= Beginning of Section =
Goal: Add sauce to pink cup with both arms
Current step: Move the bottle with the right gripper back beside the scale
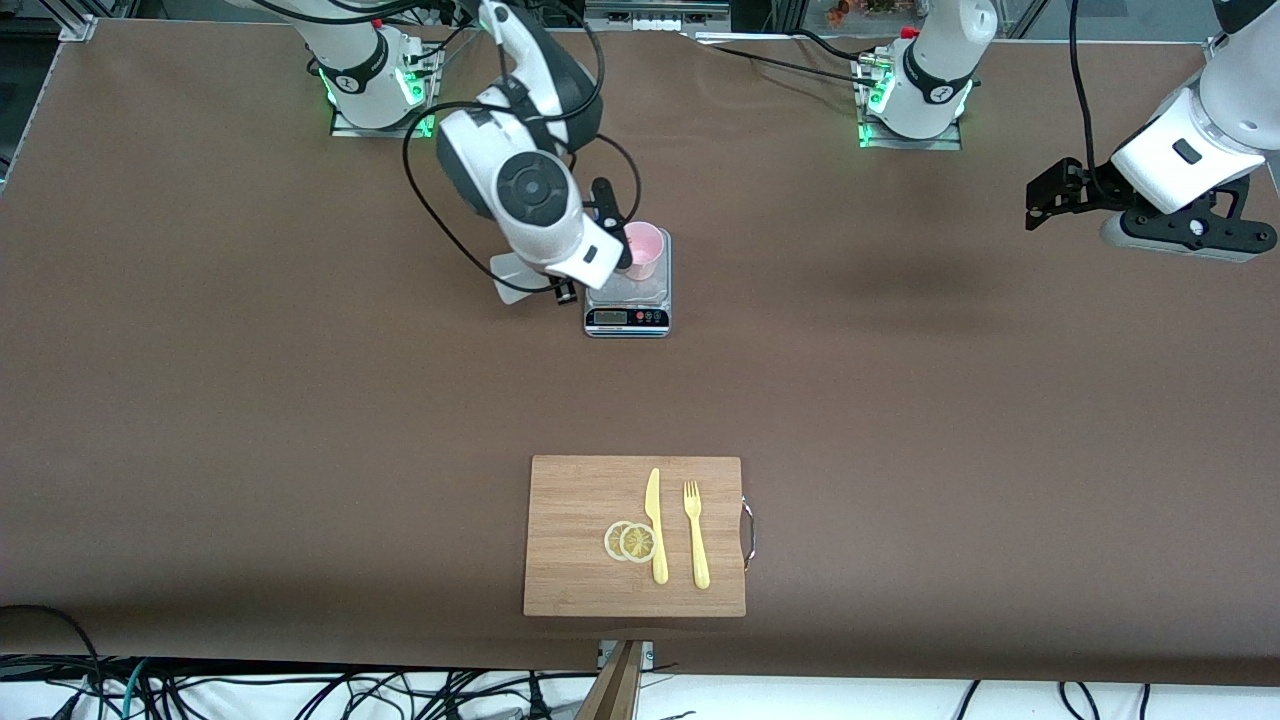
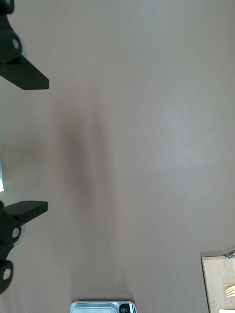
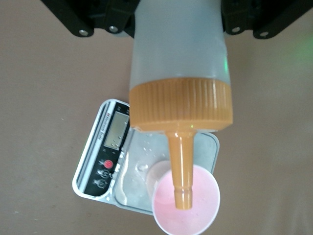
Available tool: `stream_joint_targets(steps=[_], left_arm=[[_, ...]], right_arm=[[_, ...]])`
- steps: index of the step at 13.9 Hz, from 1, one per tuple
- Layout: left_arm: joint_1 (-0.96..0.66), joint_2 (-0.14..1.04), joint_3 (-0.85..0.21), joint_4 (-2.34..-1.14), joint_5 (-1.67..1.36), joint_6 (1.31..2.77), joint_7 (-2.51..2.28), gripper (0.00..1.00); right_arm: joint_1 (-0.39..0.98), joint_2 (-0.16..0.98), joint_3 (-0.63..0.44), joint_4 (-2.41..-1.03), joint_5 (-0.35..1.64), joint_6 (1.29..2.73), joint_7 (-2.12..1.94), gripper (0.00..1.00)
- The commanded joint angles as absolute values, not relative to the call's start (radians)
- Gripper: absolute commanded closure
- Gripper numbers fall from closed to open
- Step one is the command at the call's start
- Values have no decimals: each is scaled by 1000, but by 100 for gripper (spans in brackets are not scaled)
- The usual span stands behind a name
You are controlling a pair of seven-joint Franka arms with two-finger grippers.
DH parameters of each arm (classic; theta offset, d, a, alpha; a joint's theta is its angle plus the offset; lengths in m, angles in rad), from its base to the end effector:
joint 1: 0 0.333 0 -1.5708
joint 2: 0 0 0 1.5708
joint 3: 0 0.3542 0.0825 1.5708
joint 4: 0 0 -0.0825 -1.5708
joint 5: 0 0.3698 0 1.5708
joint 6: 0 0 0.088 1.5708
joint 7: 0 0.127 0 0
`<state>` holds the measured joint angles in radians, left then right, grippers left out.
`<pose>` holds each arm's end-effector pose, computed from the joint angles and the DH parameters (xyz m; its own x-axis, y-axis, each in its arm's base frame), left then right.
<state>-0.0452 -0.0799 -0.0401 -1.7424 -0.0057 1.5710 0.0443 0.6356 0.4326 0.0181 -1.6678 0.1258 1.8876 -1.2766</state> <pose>0.5038 -0.0446 0.6064 0.9875 -0.1285 -0.0912 -0.1284 -0.9917 0.0065 0.5047 0.3998 0.3624 -0.2958 0.9540 0.0489 0.9242 0.2988 -0.2380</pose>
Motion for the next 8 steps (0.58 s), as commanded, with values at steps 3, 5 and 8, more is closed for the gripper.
stream_joint_targets(steps=[3,5,8], left_arm=[[-40,-63,-40,-1709,-29,1551,58,0],[-38,-63,-40,-1709,-29,1551,58,0],[-40,-63,-40,-1709,-29,1551,60,0]], right_arm=[[447,408,25,-1697,305,1908,-1538,100],[362,417,25,-1697,405,1908,-1667,100],[257,448,25,-1697,523,1908,-1829,100]])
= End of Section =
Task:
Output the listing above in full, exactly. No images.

Exercise answer:
Goal: Add sauce to pink cup with both arms
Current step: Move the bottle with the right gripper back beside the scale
Available tool: `stream_joint_targets(steps=[_], left_arm=[[_, ...]], right_arm=[[_, ...]])`
- steps: index of the step at 13.9 Hz, from 1, one per tuple
- Layout: left_arm: joint_1 (-0.96..0.66), joint_2 (-0.14..1.04), joint_3 (-0.85..0.21), joint_4 (-2.34..-1.14), joint_5 (-1.67..1.36), joint_6 (1.31..2.77), joint_7 (-2.51..2.28), gripper (0.00..1.00); right_arm: joint_1 (-0.39..0.98), joint_2 (-0.16..0.98), joint_3 (-0.63..0.44), joint_4 (-2.41..-1.03), joint_5 (-0.35..1.64), joint_6 (1.29..2.73), joint_7 (-2.12..1.94), gripper (0.00..1.00)
- The commanded joint angles as absolute values, not relative to the call's start (radians)
- Gripper: absolute commanded closure
- Gripper numbers fall from closed to open
- Step one is the command at the call's start
- Values have no decimals: each is scaled by 1000, but by 100 for gripper (spans in brackets are not scaled)
- The usual span stands behind a name
You are controlling a pair of seven-joint Franka arms with two-finger grippers.
DH parameters of each arm (classic; theta offset, d, a, alpha; a joint's theta is its angle plus the offset; lengths in m, angles in rad), from its base to the end effector:
joint 1: 0 0.333 0 -1.5708
joint 2: 0 0 0 1.5708
joint 3: 0 0.3542 0.0825 1.5708
joint 4: 0 0 -0.0825 -1.5708
joint 5: 0 0.3698 0 1.5708
joint 6: 0 0 0.088 1.5708
joint 7: 0 0.127 0 0
`<state>` holds the measured joint angles in radians, left then right, grippers left out.
`<pose>` holds each arm's end-effector pose, computed from the joint angles and the DH parameters (xyz m; its own x-axis, y-axis, each in its arm's base frame), left then right.
<state>-0.0452 -0.0799 -0.0401 -1.7424 -0.0057 1.5710 0.0443 0.6356 0.4326 0.0181 -1.6678 0.1258 1.8876 -1.2766</state> <pose>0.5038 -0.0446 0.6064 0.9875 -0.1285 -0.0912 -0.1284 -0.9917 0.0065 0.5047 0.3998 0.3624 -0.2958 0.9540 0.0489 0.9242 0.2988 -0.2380</pose>
Motion for the next 8 steps (0.58 s), as commanded, with values at steps 3, 5 and 8, more is closed for the gripper.
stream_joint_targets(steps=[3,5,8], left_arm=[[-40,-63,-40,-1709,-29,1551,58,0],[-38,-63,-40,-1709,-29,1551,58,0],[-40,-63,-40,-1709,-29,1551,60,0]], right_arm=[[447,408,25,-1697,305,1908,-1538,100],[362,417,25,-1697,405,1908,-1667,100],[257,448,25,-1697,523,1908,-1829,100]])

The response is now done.